While a sudden coughing fit is a protective reflex to clear the airway, chronic cough can be caused by multiple factors that must be investigated to determine treatment. A cough is just one of several laryngeal symptoms including hoarseness and dysphoric breathing that can become debilitating.
Until recently, the cause of these severe laryngeal symptoms could not be identified in many patients, and the only treatments were to manage them with medication and rehabilitation therapy.
A team of MUSC researchers can now offer these patients some hope. Lucinda Halstead, MD, associate professor of medicine in MUSC's Department of Otolaryngology: Head & Neck Surgery and medical director of the Evelyn Trammell Institute for Voice and Swallowing, led her team to uncover a new cause for these symptoms and effective treatment.
"Symptoms like hoarseness may not seem serious, but if you are a singer, teacher or a preacher, or have a job at a call center, it's exhausting to push your voice every day," explained Halstead.
"A chronic cough is not just a little throat-clearing ." They are talking about a very forceful cough, "These people are breaking ribs or becoming incontinent from the force. or a concert, or a restaurant because it is so disruptive, "explained Halstead.

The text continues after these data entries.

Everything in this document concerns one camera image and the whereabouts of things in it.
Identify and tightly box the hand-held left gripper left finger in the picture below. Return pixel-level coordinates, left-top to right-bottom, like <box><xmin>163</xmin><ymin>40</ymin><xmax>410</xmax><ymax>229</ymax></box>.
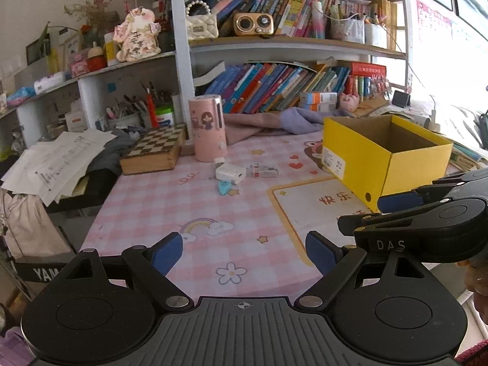
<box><xmin>61</xmin><ymin>232</ymin><xmax>194</xmax><ymax>311</ymax></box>

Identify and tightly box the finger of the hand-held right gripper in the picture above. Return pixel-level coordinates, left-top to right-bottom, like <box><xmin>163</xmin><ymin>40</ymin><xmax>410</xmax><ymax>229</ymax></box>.
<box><xmin>337</xmin><ymin>204</ymin><xmax>439</xmax><ymax>237</ymax></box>
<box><xmin>377</xmin><ymin>167</ymin><xmax>488</xmax><ymax>214</ymax></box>

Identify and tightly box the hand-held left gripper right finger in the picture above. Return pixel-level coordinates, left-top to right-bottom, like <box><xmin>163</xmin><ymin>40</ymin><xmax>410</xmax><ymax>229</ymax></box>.
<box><xmin>294</xmin><ymin>231</ymin><xmax>428</xmax><ymax>309</ymax></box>

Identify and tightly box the yellow cardboard box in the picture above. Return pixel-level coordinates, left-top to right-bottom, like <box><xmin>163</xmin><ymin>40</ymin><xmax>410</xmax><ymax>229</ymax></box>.
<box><xmin>322</xmin><ymin>114</ymin><xmax>454</xmax><ymax>213</ymax></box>

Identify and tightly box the white charger plug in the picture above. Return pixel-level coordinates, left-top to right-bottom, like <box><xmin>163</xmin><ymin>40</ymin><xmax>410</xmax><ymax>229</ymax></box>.
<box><xmin>215</xmin><ymin>164</ymin><xmax>246</xmax><ymax>182</ymax></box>

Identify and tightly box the person's right hand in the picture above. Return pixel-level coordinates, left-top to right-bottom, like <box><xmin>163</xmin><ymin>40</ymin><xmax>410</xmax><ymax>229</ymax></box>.
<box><xmin>466</xmin><ymin>261</ymin><xmax>488</xmax><ymax>315</ymax></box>

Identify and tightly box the pink checkered table mat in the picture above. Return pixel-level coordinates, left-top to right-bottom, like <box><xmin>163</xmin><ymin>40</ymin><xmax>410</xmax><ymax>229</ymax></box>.
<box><xmin>82</xmin><ymin>125</ymin><xmax>458</xmax><ymax>313</ymax></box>

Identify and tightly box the pile of loose papers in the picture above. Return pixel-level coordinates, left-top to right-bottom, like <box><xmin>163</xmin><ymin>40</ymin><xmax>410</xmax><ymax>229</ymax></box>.
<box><xmin>389</xmin><ymin>103</ymin><xmax>429</xmax><ymax>120</ymax></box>

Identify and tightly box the black electric keyboard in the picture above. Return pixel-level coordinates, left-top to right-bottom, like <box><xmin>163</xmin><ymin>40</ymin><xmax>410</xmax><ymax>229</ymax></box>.
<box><xmin>46</xmin><ymin>168</ymin><xmax>119</xmax><ymax>216</ymax></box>

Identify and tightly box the brown cardboard piece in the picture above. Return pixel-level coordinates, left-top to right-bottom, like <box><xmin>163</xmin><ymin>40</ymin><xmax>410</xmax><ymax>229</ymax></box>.
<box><xmin>356</xmin><ymin>97</ymin><xmax>390</xmax><ymax>117</ymax></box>

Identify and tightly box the wooden chessboard box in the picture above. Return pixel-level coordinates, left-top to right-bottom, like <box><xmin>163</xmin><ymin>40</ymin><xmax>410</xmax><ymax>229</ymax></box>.
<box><xmin>120</xmin><ymin>124</ymin><xmax>187</xmax><ymax>176</ymax></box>

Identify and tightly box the pink pig plush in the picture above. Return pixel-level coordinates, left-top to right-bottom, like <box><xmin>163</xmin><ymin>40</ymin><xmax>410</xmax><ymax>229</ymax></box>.
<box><xmin>339</xmin><ymin>92</ymin><xmax>361</xmax><ymax>113</ymax></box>

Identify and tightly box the dark grey garment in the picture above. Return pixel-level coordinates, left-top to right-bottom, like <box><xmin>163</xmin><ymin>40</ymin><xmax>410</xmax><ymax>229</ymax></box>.
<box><xmin>87</xmin><ymin>129</ymin><xmax>142</xmax><ymax>172</ymax></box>

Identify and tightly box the orange blue white carton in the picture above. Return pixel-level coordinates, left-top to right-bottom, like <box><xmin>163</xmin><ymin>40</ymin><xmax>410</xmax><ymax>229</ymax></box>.
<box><xmin>299</xmin><ymin>91</ymin><xmax>338</xmax><ymax>104</ymax></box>
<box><xmin>298</xmin><ymin>102</ymin><xmax>338</xmax><ymax>112</ymax></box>

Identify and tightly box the pink cartoon tumbler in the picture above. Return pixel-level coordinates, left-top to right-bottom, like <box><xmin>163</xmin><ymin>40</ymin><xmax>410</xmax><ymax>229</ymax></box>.
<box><xmin>188</xmin><ymin>95</ymin><xmax>228</xmax><ymax>162</ymax></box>

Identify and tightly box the green lid jar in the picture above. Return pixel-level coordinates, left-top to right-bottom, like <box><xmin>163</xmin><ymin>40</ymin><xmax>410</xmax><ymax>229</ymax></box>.
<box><xmin>154</xmin><ymin>106</ymin><xmax>175</xmax><ymax>127</ymax></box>

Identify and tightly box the red hardcover book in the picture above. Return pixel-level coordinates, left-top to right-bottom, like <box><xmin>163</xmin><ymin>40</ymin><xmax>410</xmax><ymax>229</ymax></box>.
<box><xmin>351</xmin><ymin>61</ymin><xmax>387</xmax><ymax>78</ymax></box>

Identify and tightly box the purple pink cloth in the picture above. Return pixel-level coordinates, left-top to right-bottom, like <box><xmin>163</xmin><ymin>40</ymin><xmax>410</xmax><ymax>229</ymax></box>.
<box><xmin>223</xmin><ymin>107</ymin><xmax>340</xmax><ymax>138</ymax></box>

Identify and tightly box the holder full of pens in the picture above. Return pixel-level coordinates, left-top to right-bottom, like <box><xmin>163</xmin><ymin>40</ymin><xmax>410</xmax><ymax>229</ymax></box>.
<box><xmin>106</xmin><ymin>93</ymin><xmax>150</xmax><ymax>130</ymax></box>

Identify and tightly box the person's red garment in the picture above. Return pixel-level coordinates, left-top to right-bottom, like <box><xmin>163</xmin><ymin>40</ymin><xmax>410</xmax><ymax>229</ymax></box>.
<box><xmin>455</xmin><ymin>345</ymin><xmax>488</xmax><ymax>366</ymax></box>

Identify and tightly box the stack of printed paper sheets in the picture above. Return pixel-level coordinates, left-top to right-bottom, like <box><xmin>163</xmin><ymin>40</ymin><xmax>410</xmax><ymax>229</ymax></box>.
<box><xmin>0</xmin><ymin>130</ymin><xmax>117</xmax><ymax>207</ymax></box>

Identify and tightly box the white tote bag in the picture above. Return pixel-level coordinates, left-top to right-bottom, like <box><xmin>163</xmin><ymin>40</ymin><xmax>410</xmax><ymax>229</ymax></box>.
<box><xmin>0</xmin><ymin>190</ymin><xmax>72</xmax><ymax>260</ymax></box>

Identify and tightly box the white red box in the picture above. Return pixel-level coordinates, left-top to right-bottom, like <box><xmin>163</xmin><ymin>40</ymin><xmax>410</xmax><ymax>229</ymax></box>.
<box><xmin>65</xmin><ymin>110</ymin><xmax>88</xmax><ymax>132</ymax></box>

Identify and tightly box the white pen holder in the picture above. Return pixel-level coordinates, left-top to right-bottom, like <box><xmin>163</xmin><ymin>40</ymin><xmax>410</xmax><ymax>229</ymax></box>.
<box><xmin>364</xmin><ymin>23</ymin><xmax>389</xmax><ymax>48</ymax></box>

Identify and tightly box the row of blue spined books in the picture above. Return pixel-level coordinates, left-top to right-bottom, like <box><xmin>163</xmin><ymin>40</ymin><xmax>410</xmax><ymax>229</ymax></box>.
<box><xmin>206</xmin><ymin>63</ymin><xmax>389</xmax><ymax>114</ymax></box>

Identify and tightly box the bamboo slat roll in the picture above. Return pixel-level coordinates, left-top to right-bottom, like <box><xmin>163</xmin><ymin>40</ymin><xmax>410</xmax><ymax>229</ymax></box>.
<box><xmin>386</xmin><ymin>0</ymin><xmax>398</xmax><ymax>50</ymax></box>

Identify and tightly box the white shelf unit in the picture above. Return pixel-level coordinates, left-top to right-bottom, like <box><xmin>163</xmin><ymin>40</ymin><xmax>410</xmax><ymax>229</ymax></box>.
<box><xmin>0</xmin><ymin>51</ymin><xmax>180</xmax><ymax>149</ymax></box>

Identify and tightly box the clear pen holder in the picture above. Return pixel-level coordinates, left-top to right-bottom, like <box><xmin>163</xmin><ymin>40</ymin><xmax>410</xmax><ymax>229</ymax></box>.
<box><xmin>331</xmin><ymin>17</ymin><xmax>366</xmax><ymax>44</ymax></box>

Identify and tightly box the wooden bookshelf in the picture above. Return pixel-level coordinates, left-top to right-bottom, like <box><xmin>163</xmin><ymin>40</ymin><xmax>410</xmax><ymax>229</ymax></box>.
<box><xmin>170</xmin><ymin>0</ymin><xmax>412</xmax><ymax>123</ymax></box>

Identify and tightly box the pastel gradient bottle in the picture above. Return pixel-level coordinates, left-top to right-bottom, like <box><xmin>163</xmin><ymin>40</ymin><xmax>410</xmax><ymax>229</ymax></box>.
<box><xmin>313</xmin><ymin>2</ymin><xmax>328</xmax><ymax>39</ymax></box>

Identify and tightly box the red round jar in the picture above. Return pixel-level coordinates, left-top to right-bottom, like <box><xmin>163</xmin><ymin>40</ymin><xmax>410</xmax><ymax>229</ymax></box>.
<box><xmin>87</xmin><ymin>42</ymin><xmax>107</xmax><ymax>72</ymax></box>

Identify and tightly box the pink gift box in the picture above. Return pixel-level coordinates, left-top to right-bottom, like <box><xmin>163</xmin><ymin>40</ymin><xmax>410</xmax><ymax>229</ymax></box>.
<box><xmin>69</xmin><ymin>51</ymin><xmax>90</xmax><ymax>77</ymax></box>

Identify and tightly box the white tissue pack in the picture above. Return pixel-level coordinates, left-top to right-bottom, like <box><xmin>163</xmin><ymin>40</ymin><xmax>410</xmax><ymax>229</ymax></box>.
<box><xmin>34</xmin><ymin>72</ymin><xmax>65</xmax><ymax>95</ymax></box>

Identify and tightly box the blue wipes pack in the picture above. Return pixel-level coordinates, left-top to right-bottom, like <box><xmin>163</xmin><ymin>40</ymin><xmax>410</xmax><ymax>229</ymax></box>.
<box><xmin>7</xmin><ymin>86</ymin><xmax>37</xmax><ymax>107</ymax></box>

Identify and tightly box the row of colourful picture books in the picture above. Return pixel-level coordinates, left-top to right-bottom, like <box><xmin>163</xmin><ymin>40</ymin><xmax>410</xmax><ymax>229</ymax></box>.
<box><xmin>213</xmin><ymin>0</ymin><xmax>382</xmax><ymax>39</ymax></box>

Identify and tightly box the white quilted handbag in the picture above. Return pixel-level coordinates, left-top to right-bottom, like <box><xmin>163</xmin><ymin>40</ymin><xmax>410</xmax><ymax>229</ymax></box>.
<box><xmin>185</xmin><ymin>0</ymin><xmax>219</xmax><ymax>40</ymax></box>

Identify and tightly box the gold retro radio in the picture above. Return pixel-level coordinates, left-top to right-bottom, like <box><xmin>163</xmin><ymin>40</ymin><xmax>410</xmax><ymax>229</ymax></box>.
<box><xmin>233</xmin><ymin>13</ymin><xmax>274</xmax><ymax>38</ymax></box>

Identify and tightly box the dried flower bouquet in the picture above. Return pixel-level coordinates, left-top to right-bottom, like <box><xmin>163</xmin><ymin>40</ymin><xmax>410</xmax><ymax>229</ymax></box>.
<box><xmin>64</xmin><ymin>0</ymin><xmax>115</xmax><ymax>44</ymax></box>

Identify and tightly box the pink wall poster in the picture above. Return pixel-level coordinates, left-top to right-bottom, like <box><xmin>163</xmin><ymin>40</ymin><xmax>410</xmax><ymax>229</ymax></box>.
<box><xmin>415</xmin><ymin>0</ymin><xmax>454</xmax><ymax>44</ymax></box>

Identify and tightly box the black photo frame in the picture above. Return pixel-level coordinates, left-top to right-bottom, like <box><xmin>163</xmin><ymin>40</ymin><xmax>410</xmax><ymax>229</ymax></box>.
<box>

Chronic laryngeal symptoms
When a patient presents with chronic laryngeal symptoms (persisting for more than eight weeks and not improving with standard treatment), physicians follow a step-by-step protocol to look at the most common causes. For example, over 86% of chronic coughs are caused by post-nasal drainage, asthma or gastroesophageal reflux disease.
If a full history and exam do not identify the cause, an otolaryngologist evaluates the larynx. In some patients, this turns up the asymmetrical movement of the vocal fold (the vocal cords) or vocal fold paralysis.
The cause is usually a lesion or another structure pressing on one of the nerves that activate the vocal fold and swallowing (cranial nerves nine and ten). Because these nerves run from the brain stem through the neck and into the chest, further investigation is needed to pinpoint exactly where the compression is occurring.
"The laryngeal exam tells us that the vocal fold is not opening, lengthening or shortening correctly," said Halstead. "For people with vocal fold paralysis, we look right away in the chest and neck."
"Maybe a mass in the thyroid gland is pressing on a nerve and interfering with the signal. Maybe it's a lesion in the chest or a mass along the carotid sheath that's causing the laryngeal weakness," said Halstead.
But sometimes the cause remains elusive. "If the usual scans do not show anything that could cause it, we usually assume that it had a viral origin-viruses do sometimes cause these problems – or we simply say that the etiology is unknown."
Then, Halstead's team met their index case who would inspire the study that led to their recent discovery. A medical student presented at their clinic with severe difficulty swallowing and "breathy" speech. A laryngeal exam found vocal fold paralysis, but further investigations didn't identify a cause.
"The patient just wasn't going to take, 'I don't know' for an answer and refused to believe we could not find an etiology for what was happening," recalled Halstead. "We kept investigating but there were no masses in the neck or chest – everything looked good.
"So, we went back through history and saw that the symptoms all started during a bad migraine, which is a vascular event in the brain. A migraine wouldn't cause cranial nerve compression, but many blood vessels in the brain can press on these nerves," said Halstead.
"Based on some vagal nerve symptoms that the patient reported while exercising, we hypothesized that maybe when blood vessels dilated during a migraine, it exacerbated some ongoing vascular compression at the brain stem," said Halstead.
When this was confirmed by MRI, the patient chose to have surgery to move the vessel off the nerve (a procedure similar to what is done to relieve trigeminal neuralgia). It was a success. The partial motion of the paralyzed vocal fold occurred, and swallowing ability was recovered completely.
The team wondered how many of their other patients with unexplained symptoms might also have compression at the brain stem. Could this neurosurgical procedure also help them?
They used retrospective chart reviews to identify 149 study candidates and, after extensive work-ups to eliminate all other causes, they found that 33% (49/149) had nerve compression at the brainstem.
Their symptoms included dysphonia (51%), chronic cough (39%), dysphoric breathing (6%) and dysphagia (4%). After explaining the potential risks and benefits, 49% elected neurosurgical decompression and 51% chose non-surgical / standard-of-care treatment.
Results showed that surgical decompression significantly improved quality of life on all measures. The change in Voice-Related Quality of Life (V-RQOL) was p = 0.02, Reflux Symptom Index (RSI) was p = 0.02 and Glottal Closure Index (GCI) was p = 0.01.
Results comparing surgical and non-surgical groups showed significantly (p = 0.02) greater improvement in V-RQOL in the surgical group and with respect to statistical significance on the RSI (p = 0.20) and GCI (p = 0.17).